Angioplasty is the top treatment for people having a heart attack or hospitalized with worsening symptoms. It involves using a tiny balloon to flatten a blockage and propping the heart artery open with a mesh tube called a stent. Most angioplasties are done on a nonemergency basis, to relieve chest pain caused by clogged arteries cutting off the heart’s blood supply.

“It’s difficult to convince people to exercise instead of having an angioplasty, but it works,” said Rainer Hambrecht of Klinikum Links der Weser in Bremen, Germany.

Hambrecht published a study in 2004 that found that nearly 90 percent of heart patients who rode bikes regularly were free of heart problems one year after they started their exercise regimen. Among patients who had an angioplasty instead, only 70 percent were problem-free after a year.

Hambrecht is now conducting a similar trial, which he expects to confirm his initial findings: that for some heart patients, exercise is more effective than a surgical procedure.

Other experts agreed that would likely be the case.

An angioplasty “only opens up one vessel blockage,” said Dr. Christopher Cannon, an associate professor of medicine at Harvard University and spokesman for the American College of Cardiology. He was not linked to Hambrecht’s research. “Exercise does a lot more than fixing one little problem.”

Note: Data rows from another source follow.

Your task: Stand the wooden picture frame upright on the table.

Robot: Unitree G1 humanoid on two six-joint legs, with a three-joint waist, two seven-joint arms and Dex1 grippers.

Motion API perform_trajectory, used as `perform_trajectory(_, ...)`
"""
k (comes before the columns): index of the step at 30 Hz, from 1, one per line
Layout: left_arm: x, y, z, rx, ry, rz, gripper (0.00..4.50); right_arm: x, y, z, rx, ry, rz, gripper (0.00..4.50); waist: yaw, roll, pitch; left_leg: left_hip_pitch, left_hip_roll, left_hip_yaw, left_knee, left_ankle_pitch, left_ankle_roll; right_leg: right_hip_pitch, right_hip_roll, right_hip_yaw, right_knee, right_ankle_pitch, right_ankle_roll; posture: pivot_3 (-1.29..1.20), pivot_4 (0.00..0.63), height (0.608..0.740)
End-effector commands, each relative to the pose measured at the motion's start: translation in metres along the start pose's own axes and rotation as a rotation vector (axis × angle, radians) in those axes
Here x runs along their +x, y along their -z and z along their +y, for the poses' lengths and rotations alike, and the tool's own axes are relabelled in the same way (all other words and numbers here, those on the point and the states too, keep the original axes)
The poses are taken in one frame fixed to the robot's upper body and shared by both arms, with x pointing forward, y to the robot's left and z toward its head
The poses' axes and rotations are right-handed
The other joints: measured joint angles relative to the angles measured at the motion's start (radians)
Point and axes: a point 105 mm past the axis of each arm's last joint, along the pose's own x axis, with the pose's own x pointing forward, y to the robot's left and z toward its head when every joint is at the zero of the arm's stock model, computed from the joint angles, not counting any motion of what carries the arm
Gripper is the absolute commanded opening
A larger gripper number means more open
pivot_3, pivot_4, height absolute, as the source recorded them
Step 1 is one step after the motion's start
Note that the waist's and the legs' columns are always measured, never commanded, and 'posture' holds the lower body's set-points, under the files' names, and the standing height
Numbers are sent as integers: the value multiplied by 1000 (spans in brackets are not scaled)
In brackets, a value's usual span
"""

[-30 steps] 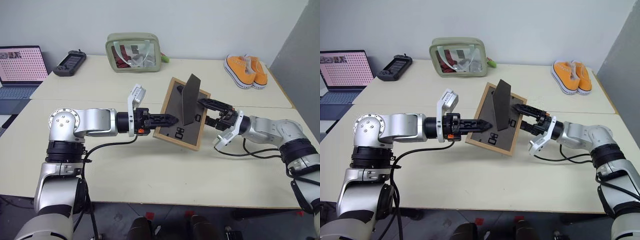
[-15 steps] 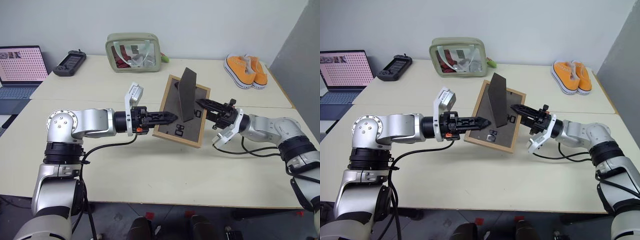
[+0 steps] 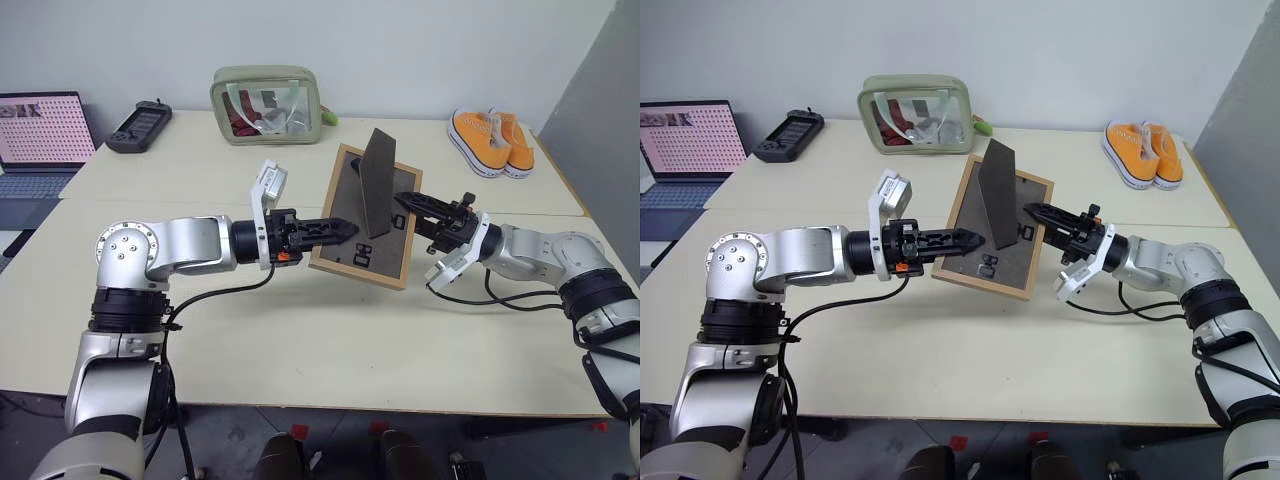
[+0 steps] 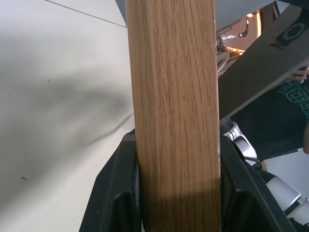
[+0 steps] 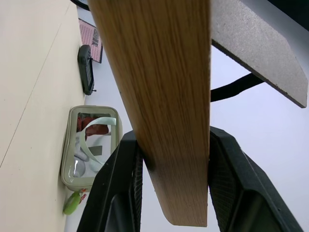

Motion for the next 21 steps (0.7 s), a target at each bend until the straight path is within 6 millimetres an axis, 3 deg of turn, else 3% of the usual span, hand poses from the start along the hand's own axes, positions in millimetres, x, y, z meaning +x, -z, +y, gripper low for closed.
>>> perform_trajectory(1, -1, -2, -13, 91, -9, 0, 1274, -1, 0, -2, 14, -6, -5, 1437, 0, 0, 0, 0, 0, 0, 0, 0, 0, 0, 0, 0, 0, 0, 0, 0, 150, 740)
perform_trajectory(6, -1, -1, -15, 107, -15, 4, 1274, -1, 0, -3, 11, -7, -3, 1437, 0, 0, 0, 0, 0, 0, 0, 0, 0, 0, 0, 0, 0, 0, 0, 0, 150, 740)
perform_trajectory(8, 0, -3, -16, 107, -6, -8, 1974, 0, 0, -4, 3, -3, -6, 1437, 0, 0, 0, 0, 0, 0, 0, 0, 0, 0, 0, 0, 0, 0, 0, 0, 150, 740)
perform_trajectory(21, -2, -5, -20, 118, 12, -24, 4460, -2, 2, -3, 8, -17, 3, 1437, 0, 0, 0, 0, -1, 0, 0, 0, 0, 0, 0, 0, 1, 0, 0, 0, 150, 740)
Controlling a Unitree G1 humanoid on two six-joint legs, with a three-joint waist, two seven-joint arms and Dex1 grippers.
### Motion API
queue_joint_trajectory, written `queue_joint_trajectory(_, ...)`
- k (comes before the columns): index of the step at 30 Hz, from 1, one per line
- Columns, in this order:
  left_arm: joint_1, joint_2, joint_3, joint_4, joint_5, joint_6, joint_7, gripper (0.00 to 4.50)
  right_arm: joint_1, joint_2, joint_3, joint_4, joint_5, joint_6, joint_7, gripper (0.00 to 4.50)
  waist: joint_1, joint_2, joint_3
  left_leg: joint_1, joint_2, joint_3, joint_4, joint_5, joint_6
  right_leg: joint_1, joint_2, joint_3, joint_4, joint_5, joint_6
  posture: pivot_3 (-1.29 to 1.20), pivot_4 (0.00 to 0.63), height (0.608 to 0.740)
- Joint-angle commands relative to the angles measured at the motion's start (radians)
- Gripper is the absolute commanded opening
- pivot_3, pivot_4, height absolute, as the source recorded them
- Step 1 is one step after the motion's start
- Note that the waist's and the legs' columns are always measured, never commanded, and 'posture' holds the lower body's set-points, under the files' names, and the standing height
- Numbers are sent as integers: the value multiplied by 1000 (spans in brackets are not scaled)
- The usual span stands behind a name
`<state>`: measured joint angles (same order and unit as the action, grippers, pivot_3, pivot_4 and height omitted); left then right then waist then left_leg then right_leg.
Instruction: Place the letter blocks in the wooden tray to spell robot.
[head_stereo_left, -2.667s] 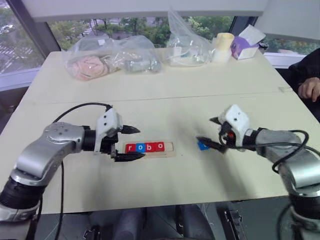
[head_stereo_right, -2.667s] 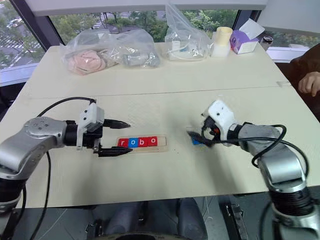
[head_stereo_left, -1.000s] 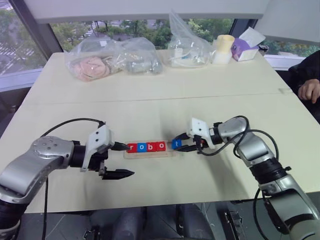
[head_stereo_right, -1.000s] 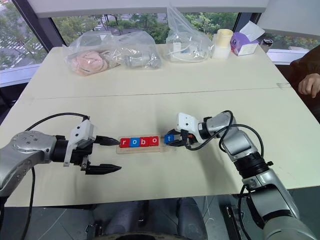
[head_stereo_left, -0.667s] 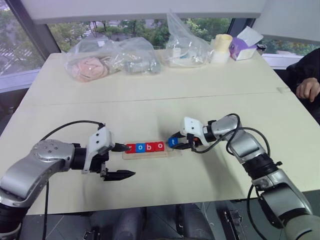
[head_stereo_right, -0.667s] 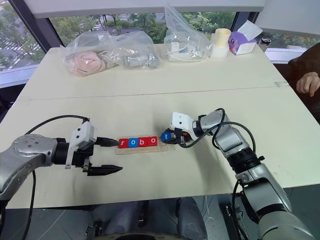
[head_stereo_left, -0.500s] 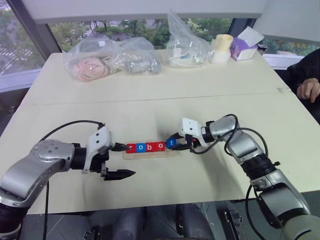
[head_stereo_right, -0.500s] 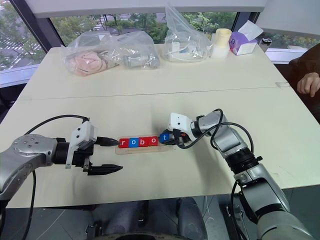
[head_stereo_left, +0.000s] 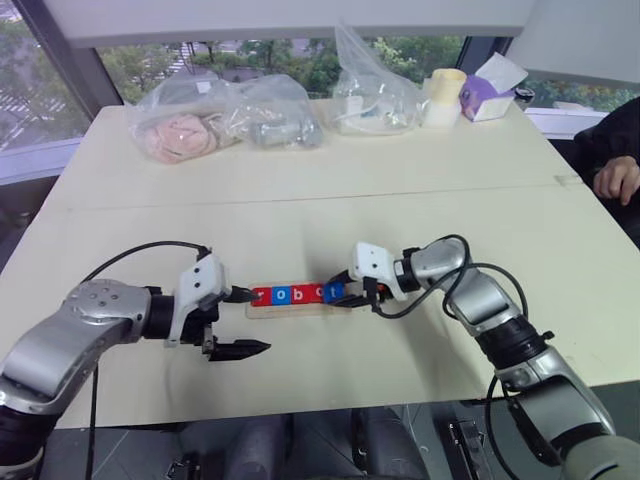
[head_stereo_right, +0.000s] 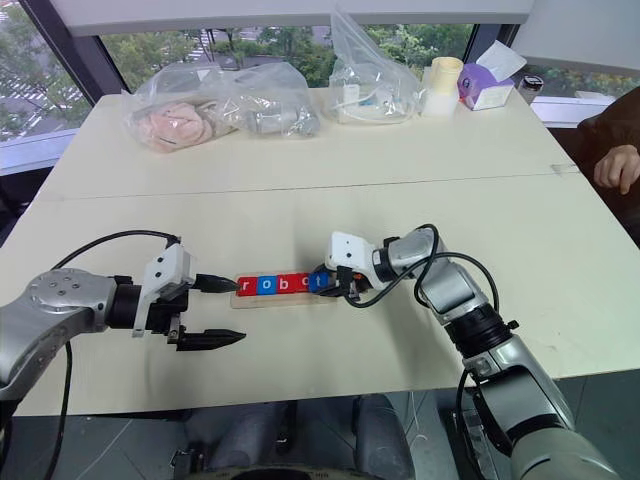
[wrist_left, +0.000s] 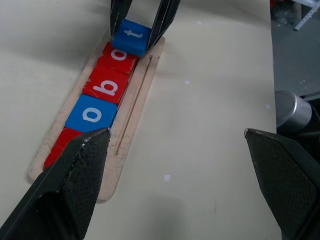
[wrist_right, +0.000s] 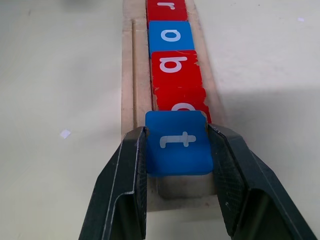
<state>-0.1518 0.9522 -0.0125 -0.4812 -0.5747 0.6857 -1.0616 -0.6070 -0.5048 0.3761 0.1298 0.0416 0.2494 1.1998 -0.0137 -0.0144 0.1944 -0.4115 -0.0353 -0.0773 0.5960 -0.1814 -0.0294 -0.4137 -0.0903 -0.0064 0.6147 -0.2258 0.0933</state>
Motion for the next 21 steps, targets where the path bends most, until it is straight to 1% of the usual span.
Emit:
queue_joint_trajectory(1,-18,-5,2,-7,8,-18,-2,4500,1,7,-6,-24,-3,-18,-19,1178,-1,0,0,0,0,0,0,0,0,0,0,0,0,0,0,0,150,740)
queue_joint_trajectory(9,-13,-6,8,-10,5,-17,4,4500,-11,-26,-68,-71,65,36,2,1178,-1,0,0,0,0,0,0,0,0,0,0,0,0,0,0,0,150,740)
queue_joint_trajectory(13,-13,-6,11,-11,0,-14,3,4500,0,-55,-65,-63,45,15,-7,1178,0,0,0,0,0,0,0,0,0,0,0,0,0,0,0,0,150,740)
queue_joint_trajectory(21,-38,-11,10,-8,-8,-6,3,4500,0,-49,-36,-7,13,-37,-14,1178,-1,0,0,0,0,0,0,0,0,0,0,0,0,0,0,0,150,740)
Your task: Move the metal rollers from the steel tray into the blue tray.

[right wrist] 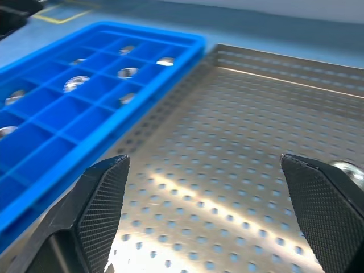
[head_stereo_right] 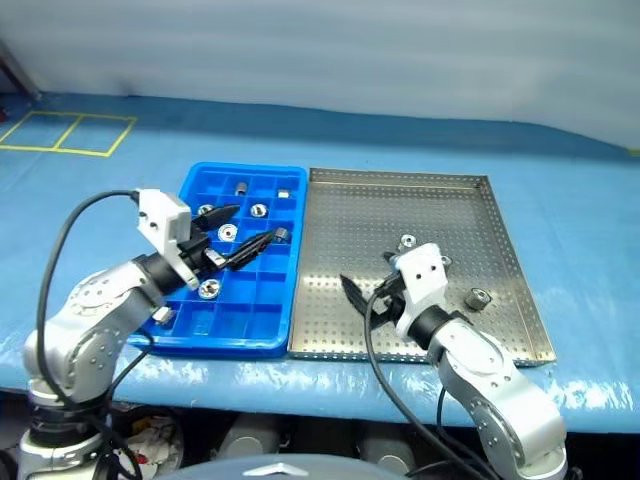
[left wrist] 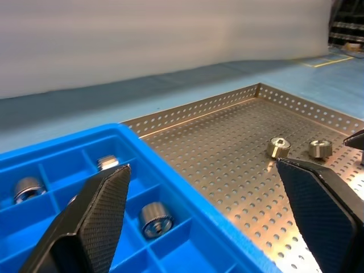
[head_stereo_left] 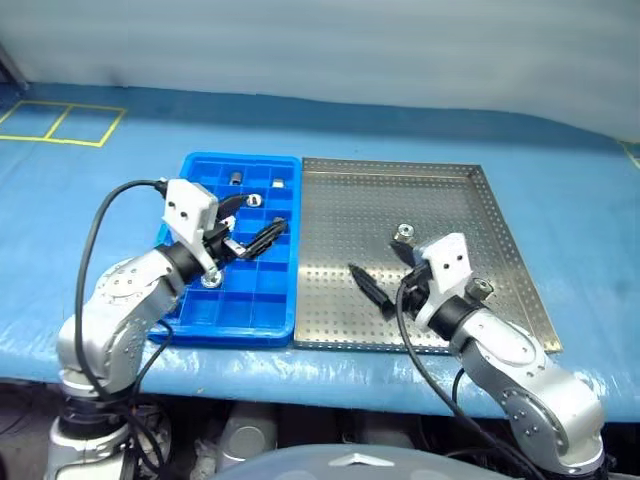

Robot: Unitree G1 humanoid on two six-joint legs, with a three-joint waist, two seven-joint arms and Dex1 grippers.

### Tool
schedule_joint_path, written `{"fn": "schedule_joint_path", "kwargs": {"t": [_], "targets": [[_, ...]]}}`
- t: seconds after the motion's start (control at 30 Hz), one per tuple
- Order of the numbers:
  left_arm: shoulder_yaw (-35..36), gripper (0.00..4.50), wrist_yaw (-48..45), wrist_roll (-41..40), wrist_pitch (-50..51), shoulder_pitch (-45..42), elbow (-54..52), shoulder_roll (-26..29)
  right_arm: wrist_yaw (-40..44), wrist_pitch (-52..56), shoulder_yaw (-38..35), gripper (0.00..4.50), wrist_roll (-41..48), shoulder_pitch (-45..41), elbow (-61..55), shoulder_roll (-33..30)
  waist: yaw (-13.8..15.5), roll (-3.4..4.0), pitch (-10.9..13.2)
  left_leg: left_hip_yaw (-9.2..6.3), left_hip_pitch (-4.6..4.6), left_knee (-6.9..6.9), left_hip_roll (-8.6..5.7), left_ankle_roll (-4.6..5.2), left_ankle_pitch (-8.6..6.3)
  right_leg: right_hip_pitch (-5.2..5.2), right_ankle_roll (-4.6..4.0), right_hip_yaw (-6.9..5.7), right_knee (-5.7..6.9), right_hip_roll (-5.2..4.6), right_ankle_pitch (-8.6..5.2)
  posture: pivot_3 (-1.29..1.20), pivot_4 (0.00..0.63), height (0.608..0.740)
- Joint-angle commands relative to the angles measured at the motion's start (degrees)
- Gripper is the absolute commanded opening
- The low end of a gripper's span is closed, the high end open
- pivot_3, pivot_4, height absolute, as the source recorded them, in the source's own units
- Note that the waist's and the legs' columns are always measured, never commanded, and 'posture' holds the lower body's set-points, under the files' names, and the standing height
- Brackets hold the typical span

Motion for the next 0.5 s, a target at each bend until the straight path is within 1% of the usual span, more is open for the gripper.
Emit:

Among other benefits, exercise lowers bad cholesterol while raising good cholesterol, helps the body process sugar better, improves the lining of the blood vessels and gets rid of waste material faster. Exercise also lowers blood pressure and prevents plaque buildup in the arteries.

Previous research has estimated one third of heart disease and stroke could be prevented if patients did two-and-a-half hours of brisk walking every week. In the U.S., that would mean 280,000 fewer heart-related deaths every year.

Joep Perk, a professor of health sciences at Sweden’s Kalmar University and spokesman for the European Society of Cardiology, said two thirds of heart patients in line for an angioplasty could probably get better benefits by regularly working up a sweat.

Experts say less than 20 percent of heart patients get the recommended amount of exercise — about 30 minutes of moderate activity five times a week.

Perk said doctors who performed angioplasties on their patients without asking them to change their lifestyles were ignoring the fundamental problem. “It would be like getting rid of the most troubled rust spots on a car without doing anything to stop more rust from appearing tomorrow.”

Still, doctors admitted that persuading patients to exercise instead of simply going in for an angioplasty, which can take less than a day, would be a tough sell.

“Most patients want the quick fix,” Cannon said. Exercise may improve patients’ hearts better than an angioplasty, but it may also take months or even longer for patients to feel the benefits. “It’s a lot easier to get your artery fixed than it is to exercise every day.”